### Work instruction
Say how many lines in the records contain the string "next", giving the number by itself.

### Given data
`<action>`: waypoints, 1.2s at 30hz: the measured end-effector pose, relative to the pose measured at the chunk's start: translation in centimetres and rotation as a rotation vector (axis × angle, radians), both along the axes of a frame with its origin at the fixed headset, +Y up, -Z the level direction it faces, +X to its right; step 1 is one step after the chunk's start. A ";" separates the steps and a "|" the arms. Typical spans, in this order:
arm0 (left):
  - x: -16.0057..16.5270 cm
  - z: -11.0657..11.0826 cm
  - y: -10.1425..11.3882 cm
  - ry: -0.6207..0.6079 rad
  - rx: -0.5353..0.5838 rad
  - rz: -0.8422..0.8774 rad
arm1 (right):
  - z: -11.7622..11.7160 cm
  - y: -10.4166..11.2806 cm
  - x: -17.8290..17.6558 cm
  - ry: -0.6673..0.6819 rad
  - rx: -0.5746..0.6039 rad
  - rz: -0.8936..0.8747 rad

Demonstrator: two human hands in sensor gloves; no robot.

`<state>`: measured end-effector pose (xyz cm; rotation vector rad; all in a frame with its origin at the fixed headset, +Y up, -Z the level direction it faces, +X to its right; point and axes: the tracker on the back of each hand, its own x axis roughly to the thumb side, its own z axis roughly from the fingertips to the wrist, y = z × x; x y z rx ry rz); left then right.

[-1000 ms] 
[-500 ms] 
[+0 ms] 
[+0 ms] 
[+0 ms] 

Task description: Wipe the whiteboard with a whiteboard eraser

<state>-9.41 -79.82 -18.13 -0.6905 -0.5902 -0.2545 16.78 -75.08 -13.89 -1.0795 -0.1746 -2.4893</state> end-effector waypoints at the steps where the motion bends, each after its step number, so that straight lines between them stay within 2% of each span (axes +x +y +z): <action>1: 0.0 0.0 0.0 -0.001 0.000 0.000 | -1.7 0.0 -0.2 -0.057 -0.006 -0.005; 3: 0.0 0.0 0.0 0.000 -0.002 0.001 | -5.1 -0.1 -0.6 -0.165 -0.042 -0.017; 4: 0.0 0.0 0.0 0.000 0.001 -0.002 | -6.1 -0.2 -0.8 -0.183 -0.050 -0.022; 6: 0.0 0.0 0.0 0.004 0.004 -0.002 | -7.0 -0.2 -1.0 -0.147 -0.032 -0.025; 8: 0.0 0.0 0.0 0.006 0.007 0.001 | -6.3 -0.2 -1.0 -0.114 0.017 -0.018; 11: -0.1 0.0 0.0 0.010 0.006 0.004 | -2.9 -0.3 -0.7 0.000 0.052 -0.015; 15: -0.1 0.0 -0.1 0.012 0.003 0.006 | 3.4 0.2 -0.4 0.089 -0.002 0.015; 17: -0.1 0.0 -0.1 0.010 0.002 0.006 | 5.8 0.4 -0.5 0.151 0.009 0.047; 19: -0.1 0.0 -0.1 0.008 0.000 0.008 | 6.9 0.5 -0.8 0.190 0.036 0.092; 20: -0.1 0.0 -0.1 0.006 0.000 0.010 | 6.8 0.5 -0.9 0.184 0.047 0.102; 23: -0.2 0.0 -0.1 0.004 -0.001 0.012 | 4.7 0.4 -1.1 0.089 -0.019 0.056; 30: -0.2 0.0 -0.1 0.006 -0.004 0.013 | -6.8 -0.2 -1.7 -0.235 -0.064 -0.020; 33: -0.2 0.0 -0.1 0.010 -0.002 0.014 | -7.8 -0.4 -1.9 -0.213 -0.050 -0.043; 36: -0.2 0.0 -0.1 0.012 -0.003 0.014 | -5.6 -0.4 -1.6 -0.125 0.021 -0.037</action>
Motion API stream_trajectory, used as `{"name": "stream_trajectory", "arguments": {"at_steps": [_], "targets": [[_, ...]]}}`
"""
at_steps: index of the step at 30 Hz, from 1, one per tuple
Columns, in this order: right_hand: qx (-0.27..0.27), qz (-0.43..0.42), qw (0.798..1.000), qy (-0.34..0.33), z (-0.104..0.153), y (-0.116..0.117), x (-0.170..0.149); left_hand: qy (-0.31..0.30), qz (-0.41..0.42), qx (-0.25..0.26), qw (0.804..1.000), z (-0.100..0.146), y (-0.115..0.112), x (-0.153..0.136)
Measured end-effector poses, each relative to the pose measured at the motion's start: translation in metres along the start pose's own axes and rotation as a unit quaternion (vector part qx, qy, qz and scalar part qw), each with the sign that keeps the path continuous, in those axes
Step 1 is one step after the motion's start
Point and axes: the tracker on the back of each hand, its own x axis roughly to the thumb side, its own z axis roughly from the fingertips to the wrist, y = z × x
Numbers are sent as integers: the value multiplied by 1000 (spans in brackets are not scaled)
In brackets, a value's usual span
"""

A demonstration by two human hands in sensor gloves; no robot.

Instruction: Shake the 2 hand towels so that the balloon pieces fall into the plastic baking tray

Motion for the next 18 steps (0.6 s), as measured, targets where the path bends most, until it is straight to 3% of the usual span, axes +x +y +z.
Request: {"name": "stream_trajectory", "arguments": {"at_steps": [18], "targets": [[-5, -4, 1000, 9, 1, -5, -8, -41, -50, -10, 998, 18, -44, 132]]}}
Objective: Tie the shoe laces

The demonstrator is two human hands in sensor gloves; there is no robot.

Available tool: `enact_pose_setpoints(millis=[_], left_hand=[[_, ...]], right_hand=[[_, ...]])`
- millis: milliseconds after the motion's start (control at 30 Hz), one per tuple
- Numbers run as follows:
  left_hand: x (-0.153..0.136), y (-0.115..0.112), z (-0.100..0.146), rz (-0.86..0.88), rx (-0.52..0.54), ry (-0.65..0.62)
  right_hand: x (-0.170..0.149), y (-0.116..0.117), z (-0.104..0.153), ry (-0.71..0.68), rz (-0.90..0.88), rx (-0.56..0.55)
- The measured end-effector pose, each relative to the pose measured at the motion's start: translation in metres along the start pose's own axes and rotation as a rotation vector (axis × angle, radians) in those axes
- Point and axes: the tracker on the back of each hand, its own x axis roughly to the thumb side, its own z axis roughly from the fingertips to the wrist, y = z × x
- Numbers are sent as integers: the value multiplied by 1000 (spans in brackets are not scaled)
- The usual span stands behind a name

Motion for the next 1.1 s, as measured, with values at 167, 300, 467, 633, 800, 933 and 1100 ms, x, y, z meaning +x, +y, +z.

### Task output
2